The play of interest margin

There is no fear of margin loss. For example, a bank really cannot disburse a loan to any AAA rated company below its base rate. It only allows a reduction in spread, which is added over and above the base rate. Currently, the lowest base rate is 9.60% offered by HDFC Bank. So a discounted rate may come around 10 percent. However, bulk deposit rates will be around 8-9% range.

"This is a win-win situation for both banks and borrowers," a former chairman and managing director of a large public sector bank told

"A company gets a dream rate while a bank achieves huge business volume at the cost of a little margin sacrifice. Even after considering CRR and SLR obligations, a lender continues to earn decent interest margin.

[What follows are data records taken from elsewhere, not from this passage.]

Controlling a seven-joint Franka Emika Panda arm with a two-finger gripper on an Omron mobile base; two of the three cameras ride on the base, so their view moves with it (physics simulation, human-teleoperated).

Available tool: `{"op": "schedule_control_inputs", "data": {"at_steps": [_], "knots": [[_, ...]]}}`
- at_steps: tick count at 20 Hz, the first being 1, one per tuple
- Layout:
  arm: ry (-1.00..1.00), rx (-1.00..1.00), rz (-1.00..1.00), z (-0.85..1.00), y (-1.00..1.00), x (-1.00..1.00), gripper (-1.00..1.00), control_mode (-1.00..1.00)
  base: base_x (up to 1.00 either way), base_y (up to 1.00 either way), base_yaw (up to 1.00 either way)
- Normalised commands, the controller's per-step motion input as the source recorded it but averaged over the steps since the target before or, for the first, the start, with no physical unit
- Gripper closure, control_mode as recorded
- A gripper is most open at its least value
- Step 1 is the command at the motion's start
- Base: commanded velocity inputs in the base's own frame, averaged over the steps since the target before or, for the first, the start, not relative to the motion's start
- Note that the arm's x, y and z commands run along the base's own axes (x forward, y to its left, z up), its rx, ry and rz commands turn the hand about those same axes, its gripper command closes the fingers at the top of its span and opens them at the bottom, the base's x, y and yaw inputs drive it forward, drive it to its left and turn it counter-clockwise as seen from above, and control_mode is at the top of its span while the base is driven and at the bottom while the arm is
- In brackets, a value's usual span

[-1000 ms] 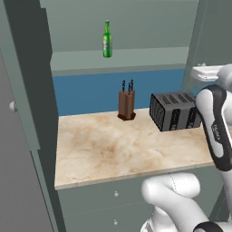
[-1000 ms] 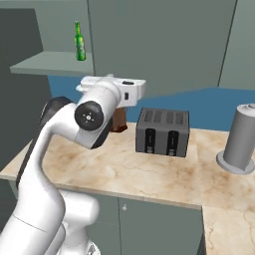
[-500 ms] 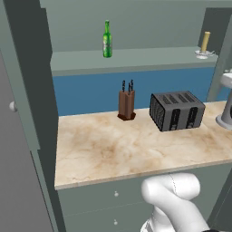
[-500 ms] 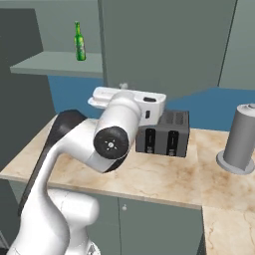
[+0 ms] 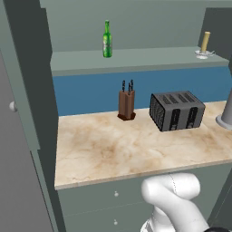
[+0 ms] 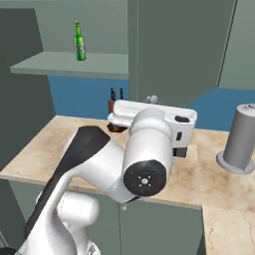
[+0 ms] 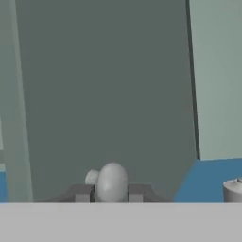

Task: Get the candle and the beer from the cabinet and move them to the dining counter.

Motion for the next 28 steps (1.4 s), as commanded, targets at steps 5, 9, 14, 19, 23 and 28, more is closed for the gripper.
{"op": "schedule_control_inputs", "data": {"at_steps": [5,9,14,19,23,28], "knots": [[0.00,0.03,0.02,0.00,-0.81,-0.54,1.00,-1.00,0.00,0.00,0.00],[0.00,0.02,0.02,0.00,-0.72,-0.44,1.00,-1.00,0.00,0.00,0.00],[0.00,0.00,0.01,0.00,-0.49,-0.22,1.00,-1.00,0.00,0.00,0.00],[0.00,0.00,0.00,0.00,-0.14,-0.04,1.00,-1.00,0.00,0.00,0.00],[0.00,0.00,0.00,0.00,0.17,-0.43,1.00,-1.00,0.00,0.00,0.00],[0.00,-0.05,-0.01,-0.02,0.87,-0.87,1.00,-1.00,0.00,0.00,0.00]]}}
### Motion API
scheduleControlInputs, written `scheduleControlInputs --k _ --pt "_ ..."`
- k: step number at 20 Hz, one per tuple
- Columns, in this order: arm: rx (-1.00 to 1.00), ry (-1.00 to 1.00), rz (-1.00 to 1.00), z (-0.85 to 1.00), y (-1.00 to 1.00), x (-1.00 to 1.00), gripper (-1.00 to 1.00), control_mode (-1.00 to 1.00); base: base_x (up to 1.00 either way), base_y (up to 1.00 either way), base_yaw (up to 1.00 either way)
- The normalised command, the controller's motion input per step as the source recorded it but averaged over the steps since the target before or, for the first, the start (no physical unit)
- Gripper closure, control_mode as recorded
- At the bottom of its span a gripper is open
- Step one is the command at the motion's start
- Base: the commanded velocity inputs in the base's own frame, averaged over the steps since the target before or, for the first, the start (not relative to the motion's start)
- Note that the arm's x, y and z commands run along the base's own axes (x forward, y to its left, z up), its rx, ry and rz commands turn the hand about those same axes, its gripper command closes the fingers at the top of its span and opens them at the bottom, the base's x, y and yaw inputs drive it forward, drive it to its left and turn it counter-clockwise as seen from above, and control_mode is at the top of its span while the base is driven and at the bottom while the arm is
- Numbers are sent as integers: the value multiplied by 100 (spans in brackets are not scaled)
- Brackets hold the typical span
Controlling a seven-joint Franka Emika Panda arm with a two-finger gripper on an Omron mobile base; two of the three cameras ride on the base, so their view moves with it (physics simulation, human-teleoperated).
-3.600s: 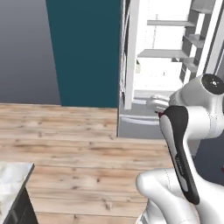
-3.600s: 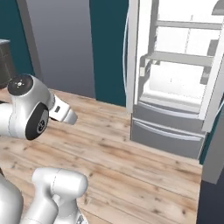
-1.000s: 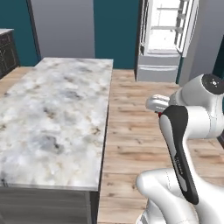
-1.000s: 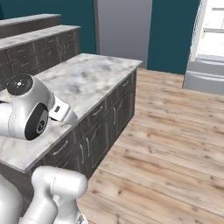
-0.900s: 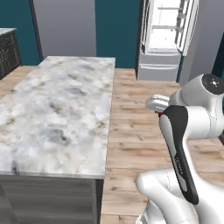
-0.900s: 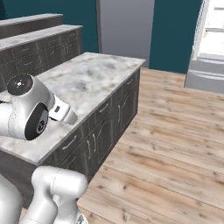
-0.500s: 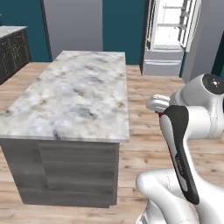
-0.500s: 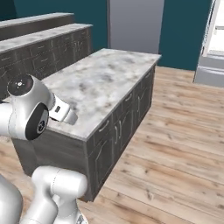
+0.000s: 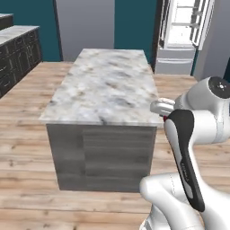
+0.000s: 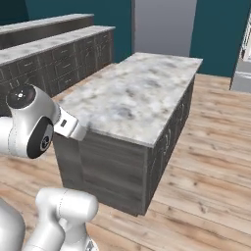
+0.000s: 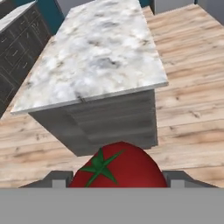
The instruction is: Take the cheese, steak, and tomato from the fridge and place them on the plate on the dining counter to create an appetizer plate.
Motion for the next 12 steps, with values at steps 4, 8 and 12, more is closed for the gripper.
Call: scheduleControlInputs --k 4,8,12 --pt "0 0 0 0 0 0 100 100 9 100 -11" --pt "0 0 0 0 0 0 100 100 26 100 -11" --pt "0 0 0 0 0 0 100 100 16 100 -11"
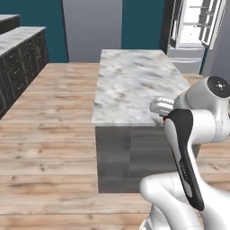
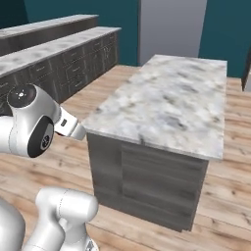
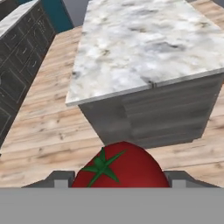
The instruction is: Take the cheese, steak, and tomato from the fridge and place them on the plate on the dining counter to create an appetizer plate.
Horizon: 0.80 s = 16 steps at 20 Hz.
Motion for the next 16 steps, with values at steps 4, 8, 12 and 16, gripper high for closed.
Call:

A corporate honcho is always happy to do this as the practice ensures good relation with a bank" he said.

Cash Reserve Ratio or CRR is the portion of deposits that banks need to keep with the RBI at 4%. Statutory Liquidity Ratio or SLR is the portion of deposits that banks are mandated to keep in government securities. Currently, it stands at 23%.

The corporate angle…

It is undeniable that companies too are supposed to meet some year-end sales target. This leads to some working capital demand. Moreover, companies also buy assets to get the tax benefits on account of depreciation for the full year. For example, a company may buy vehicles at the year-end and thereby, avail the depreciation benefits.

"Like banks, corporates need to shore up sales by the year-end. This is a seasonal phenomenon. I am not sure whether it happens globally," said a senior official from a rating agency.